* YOUR TASK *
Below are some records. Set each one down exactly as it reads.

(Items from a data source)
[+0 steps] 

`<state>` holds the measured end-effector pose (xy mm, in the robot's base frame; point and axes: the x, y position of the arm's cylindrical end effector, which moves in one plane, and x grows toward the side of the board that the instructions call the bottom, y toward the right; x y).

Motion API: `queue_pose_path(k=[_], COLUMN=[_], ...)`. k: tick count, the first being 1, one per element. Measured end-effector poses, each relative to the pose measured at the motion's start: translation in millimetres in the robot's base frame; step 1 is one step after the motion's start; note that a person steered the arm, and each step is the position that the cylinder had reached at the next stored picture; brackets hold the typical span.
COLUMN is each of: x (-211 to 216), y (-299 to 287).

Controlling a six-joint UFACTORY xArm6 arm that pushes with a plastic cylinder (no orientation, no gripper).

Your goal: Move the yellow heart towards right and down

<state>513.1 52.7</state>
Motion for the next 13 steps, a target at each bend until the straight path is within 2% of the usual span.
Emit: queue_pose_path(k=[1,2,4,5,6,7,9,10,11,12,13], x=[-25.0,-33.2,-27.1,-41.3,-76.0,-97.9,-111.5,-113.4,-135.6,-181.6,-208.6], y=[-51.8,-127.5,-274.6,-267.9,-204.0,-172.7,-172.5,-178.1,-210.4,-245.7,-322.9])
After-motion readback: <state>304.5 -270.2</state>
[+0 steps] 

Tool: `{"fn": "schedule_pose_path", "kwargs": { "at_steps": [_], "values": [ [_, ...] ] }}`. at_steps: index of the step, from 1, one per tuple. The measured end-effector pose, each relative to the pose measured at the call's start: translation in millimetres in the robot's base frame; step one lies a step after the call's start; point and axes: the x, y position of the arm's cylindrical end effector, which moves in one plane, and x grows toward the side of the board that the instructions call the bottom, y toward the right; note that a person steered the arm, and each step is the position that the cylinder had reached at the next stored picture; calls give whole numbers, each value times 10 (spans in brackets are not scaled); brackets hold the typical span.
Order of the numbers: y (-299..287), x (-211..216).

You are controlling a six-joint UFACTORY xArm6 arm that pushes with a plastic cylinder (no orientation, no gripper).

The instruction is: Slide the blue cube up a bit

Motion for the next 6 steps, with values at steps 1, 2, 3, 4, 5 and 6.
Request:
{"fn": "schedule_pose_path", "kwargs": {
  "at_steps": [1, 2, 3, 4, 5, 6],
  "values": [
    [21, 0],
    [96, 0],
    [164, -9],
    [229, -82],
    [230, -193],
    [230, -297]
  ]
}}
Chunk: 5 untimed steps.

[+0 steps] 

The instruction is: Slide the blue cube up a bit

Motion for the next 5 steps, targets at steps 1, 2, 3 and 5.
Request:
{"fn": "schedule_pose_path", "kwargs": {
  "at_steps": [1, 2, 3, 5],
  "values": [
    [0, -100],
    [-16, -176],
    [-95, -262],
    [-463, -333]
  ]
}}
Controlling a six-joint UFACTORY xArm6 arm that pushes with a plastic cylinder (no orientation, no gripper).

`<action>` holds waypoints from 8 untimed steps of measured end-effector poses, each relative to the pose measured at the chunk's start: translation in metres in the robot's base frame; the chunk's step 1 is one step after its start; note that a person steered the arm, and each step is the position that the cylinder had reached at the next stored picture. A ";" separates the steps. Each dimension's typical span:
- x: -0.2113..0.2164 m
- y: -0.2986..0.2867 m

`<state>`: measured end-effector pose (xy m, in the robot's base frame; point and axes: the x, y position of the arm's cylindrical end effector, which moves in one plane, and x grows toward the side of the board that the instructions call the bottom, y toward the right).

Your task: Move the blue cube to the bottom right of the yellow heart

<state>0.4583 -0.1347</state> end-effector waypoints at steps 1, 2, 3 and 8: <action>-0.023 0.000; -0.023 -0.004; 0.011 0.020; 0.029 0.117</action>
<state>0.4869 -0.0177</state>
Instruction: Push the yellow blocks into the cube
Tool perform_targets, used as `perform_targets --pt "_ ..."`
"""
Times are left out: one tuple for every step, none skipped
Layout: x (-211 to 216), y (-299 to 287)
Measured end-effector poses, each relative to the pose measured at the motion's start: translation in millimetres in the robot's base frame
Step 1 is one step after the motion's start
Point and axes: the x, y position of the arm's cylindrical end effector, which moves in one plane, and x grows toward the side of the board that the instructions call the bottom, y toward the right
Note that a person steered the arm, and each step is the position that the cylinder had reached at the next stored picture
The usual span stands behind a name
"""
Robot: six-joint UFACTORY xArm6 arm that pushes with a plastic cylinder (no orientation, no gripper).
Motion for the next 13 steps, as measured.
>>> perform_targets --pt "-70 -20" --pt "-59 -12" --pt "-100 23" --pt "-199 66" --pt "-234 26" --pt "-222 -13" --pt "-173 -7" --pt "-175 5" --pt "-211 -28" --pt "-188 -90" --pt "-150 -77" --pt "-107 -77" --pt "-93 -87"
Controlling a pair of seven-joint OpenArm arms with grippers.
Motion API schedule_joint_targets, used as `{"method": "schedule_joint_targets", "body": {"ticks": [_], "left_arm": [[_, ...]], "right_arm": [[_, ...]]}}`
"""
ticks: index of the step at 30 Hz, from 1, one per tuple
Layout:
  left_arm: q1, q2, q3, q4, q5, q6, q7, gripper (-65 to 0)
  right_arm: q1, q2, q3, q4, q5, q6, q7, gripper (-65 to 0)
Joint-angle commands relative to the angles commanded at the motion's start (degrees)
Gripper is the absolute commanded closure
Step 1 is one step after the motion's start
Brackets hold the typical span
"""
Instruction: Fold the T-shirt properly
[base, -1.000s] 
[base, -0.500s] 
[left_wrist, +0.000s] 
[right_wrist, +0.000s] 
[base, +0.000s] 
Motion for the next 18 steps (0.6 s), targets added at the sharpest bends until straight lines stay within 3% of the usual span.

* WRITTEN RESPONSE *
[+0 steps] 

`<state>` holds the measured end-effector pose (xy mm, in the robot's base frame; point and axes: the x, y position of the arm's cylindrical end effector, which moves in one plane, and x grows toward the side of the board that the instructions call the bottom, y toward the right; x y).

Motion API: `queue_pose_path(k=[_], COLUMN=[_], ...)`. k: tick count, the first being 1, one per element. Measured end-effector poses, each relative to the pose measured at the motion's start: translation in millimetres in the robot's base frame; step 1 is one step after the motion's start; note that a person steered the arm, and each step is the position that the cylinder had reached at the next stored picture; brackets hold the typical span.
COLUMN is each of: x (-211 to 216), y (-299 to 287).

Controlling a six-joint UFACTORY xArm6 arm that pushes with a plastic cylinder (no orientation, no gripper).

Your goal: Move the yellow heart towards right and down

<state>513.1 52.7</state>
Motion for the next 13 steps, a target at each bend until the straight path is within 2% of the usual span.
Emit: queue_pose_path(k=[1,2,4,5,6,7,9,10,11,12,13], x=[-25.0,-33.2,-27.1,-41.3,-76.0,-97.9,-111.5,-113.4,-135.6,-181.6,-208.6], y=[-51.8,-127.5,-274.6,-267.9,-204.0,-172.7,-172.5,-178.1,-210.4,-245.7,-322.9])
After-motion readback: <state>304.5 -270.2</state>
[+0 steps] 

Tool: `{"fn": "schedule_pose_path", "kwargs": { "at_steps": [_], "values": [ [_, ...] ] }}`. at_steps: index of the step, from 1, one per tuple. The measured end-effector pose, each relative to the pose measured at the call's start: translation in millimetres in the robot's base frame; step one lies a step after the call's start; point and axes: the x, y position of the arm's cylindrical end effector, which moves in one plane, and x grows toward the side of the board that the instructions call the bottom, y toward the right; note that a person steered the arm, and each step is the position that the cylinder had reached at the next stored picture; calls give whole numbers, each value times 10 (spans in brackets are not scaled); brackets hold the typical span.
Order of the numbers: y (-299..287), x (-211..216).

You are controlling a six-joint UFACTORY xArm6 arm that pushes with a plastic cylinder (no orientation, no gripper).

The instruction is: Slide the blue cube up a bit

Motion for the next 6 steps, with values at steps 1, 2, 3, 4, 5 and 6.
Request:
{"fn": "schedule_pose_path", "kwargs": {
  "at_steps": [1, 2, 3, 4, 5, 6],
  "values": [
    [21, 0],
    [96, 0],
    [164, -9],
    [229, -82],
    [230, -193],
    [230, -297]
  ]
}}
Chunk: 5 untimed steps.

[+0 steps] 

The instruction is: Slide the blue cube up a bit

Motion for the next 5 steps, targets at steps 1, 2, 3 and 5.
Request:
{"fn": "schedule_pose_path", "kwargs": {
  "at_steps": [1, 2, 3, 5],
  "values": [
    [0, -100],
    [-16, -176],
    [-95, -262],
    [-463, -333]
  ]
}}
Controlling a six-joint UFACTORY xArm6 arm that pushes with a plastic cylinder (no orientation, no gripper).

`<action>` holds waypoints from 8 untimed steps of measured end-effector poses, each relative to the pose measured at the chunk's start: translation in metres in the robot's base frame; the chunk's step 1 is one step after its start; note that a person steered the arm, and each step is the position that the cylinder had reached at the next stored picture. A ";" separates the steps. Each dimension's typical span:
- x: -0.2113..0.2164 m
- y: -0.2986..0.2867 m

`<state>`: measured end-effector pose (xy m, in the robot's base frame; point and axes: the x, y position of the arm's cylindrical end effector, which moves in one plane, and x grows toward the side of the board that the instructions call the bottom, y toward the right).

Your task: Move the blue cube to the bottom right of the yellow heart

<state>0.4583 -0.1347</state> end-effector waypoints at steps 1, 2, 3 and 8: <action>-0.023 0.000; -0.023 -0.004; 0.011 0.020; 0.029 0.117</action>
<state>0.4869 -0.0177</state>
Instruction: Push the yellow blocks into the cube
Tool perform_targets, used as `perform_targets --pt "_ ..."`
"""
Times are left out: one tuple for every step, none skipped
Layout: x (-211 to 216), y (-299 to 287)
Measured end-effector poses, each relative to the pose measured at the motion's start: translation in millimetres in the robot's base frame
Step 1 is one step after the motion's start
Point and axes: the x, y position of the arm's cylindrical end effector, which moves in one plane, and x grows toward the side of the board that the instructions call the bottom, y toward the right
Note that a person steered the arm, and each step is the position that the cylinder had reached at the next stored picture
The usual span stands behind a name
"""
Robot: six-joint UFACTORY xArm6 arm that pushes with a plastic cylinder (no orientation, no gripper).
Motion for the next 13 steps, as measured.
>>> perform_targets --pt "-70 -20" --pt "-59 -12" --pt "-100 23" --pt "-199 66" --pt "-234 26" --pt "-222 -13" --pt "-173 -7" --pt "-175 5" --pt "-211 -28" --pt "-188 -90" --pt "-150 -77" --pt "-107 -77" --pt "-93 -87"
Controlling a pair of seven-joint OpenArm arms with grippers.
Motion API schedule_joint_targets, used as `{"method": "schedule_joint_targets", "body": {"ticks": [_], "left_arm": [[_, ...]], "right_arm": [[_, ...]]}}`
"""
ticks: index of the step at 30 Hz, from 1, one per tuple
Layout:
  left_arm: q1, q2, q3, q4, q5, q6, q7, gripper (-65 to 0)
  right_arm: q1, q2, q3, q4, q5, q6, q7, gripper (-65 to 0)
Joint-angle commands relative to the angles commanded at the motion's start (degrees)
Gripper is the absolute commanded closure
Step 1 is one step after the motion's start
Brackets hold the typical span
"""
Instruction: Fold the T-shirt properly
[base, -1.000s] 
[base, -0.500s] 
[left_wrist, +0.000s] 
[right_wrist, +0.000s] 
[base, +0.000s] 
Motion for the next 18 steps (0.6 s), targets added at the sharpest bends until straight lines stay within 3% of the usual span.

No more is needed for this exercise.